Furthermore, post-Howard, a large part of Conan's image as a character was shaped by a series of collaborators, artists and editors with either a loose affiliation with Howard or no connection with him at all. A "studio system" aesthetic evolved, where writers like L. Sprague de Camp, Lin Carter, Bjorn Nyberg and Roy Thomas, and artists like Boris Vallejo, Barry Windsor-Smith, and John Buscema, added significant portions to the Conan mythos or rewrote other non-Conan stories by Howard to become Conan stories. Roy Thomas, in a quest to create content for Marvel's comics and magazines, even appropriated and licensed the non-Conan works of other fantasy writers!***

Though there was mercenary element at work here, the creators intended to serve Conan (or at least their vision of Conan). This was no egotistical attempt by upstart crows to beautify themselves with another's feathers, as might characterize August Derleth's appropriation of H.P. Lovecraft's work.

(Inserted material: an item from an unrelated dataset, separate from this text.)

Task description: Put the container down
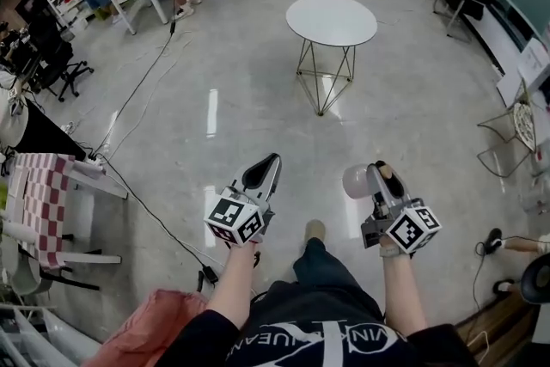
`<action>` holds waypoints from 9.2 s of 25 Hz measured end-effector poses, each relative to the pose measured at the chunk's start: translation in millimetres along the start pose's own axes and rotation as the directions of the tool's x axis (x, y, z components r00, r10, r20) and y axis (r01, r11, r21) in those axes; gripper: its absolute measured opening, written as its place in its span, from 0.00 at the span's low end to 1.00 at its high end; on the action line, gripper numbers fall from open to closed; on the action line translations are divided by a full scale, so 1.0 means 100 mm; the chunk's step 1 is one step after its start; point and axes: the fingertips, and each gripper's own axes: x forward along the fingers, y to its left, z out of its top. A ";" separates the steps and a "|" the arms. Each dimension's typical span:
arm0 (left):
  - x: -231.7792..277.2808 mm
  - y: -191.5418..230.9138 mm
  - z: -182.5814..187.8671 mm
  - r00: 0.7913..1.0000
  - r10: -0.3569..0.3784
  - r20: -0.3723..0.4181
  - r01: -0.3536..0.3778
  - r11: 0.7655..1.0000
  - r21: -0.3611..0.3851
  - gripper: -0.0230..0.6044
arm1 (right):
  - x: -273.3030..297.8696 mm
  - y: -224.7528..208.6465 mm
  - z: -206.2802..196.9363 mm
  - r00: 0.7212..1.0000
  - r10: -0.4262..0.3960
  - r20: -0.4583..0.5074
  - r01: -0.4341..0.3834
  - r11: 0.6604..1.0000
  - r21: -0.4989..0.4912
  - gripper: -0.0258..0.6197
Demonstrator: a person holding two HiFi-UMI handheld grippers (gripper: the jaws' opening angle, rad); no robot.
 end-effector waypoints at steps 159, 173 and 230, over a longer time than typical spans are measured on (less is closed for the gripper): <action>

Golgo 13 was created by Takao Saito in the late 1960s and was first published in 1969. Though Takao Saito was Golgo's creator, the art and writing duties of the series are generally handled by a studio under his supervision. Though Saito's role in the day-to-day operations of the studio are certainly open to speculation, his name is the only one that appears in the credits for the manga.

Furthermore, the live action movies and the anime movies and TV series are under the control of others, though they draw on the comics for inspiration.

What's important to emphasize here is that the late 1960s and early 1970s was the first time either of these characters could command mass appeal. Leaving aside the gore and gruesomeness of their adventures (with extreme violence becoming more mainstream thanks to film and the TV news), both characters possessed a sexual rapaciousness that was only starting to become acceptable toward the end of the 1960s.

However, at the same time, both characters occupy a space of protest against the hippie/protest movements of the time. Their sexual appetites might seem part of the "Summer of Love", but their attitudes towards women are not progressive or feminist. Both characters are satisfied with a market economy and have no qualms with positioning themselves as commodities. Insofar as they display a political consciousness, it could be characterized as conservative, though they are rather apolitical. And though neither is racist or nationalist, their adventures and interactions usually express chauvinism towards cultures than their own.

I will deal more with these characterizations of Conan and Golgo in my next post.

I also wish to say, as a disclaimer, that I am not trying to characterize the political convictions of the writers/artists/editors working on these characters. Roy Thomas, at the very least, strikes me as a relatively progressive writer from his other comic book work. The tenor of these characters' adventures, however, definitely are on the conservative end of the spectrum, and the generic conventions work against progressive or leftist influences.

Anyway, next time: what Golgo says about Japan and what Conan says about America. Yup, I'm aiming big!

*(For a more detailed history of Golgo 13 than I would ever be capable of writing, visit Joe McCulloch's detailed write-up of Golgo here, here and here.)

** However, from my point of view, these characters are not law enforcement and they are not government agents. James Bond might be the one exception. But all of these characters, though they might have a moral system, are not constrained by law or (usually) a chain of command. John McClane, for example, is very different from John Matrix (from Commando). While both kill bad guys,  McClane is functioning as a protector of society. Matrix only cares about his daughter and enforcing his own sense of justice. McClane goes back to being a cop. Matrix rejects the idea of going back to be a soldier.

*** Norvell Page's Flame Winds, which was originally about Prester John in China, became a Conan adventure!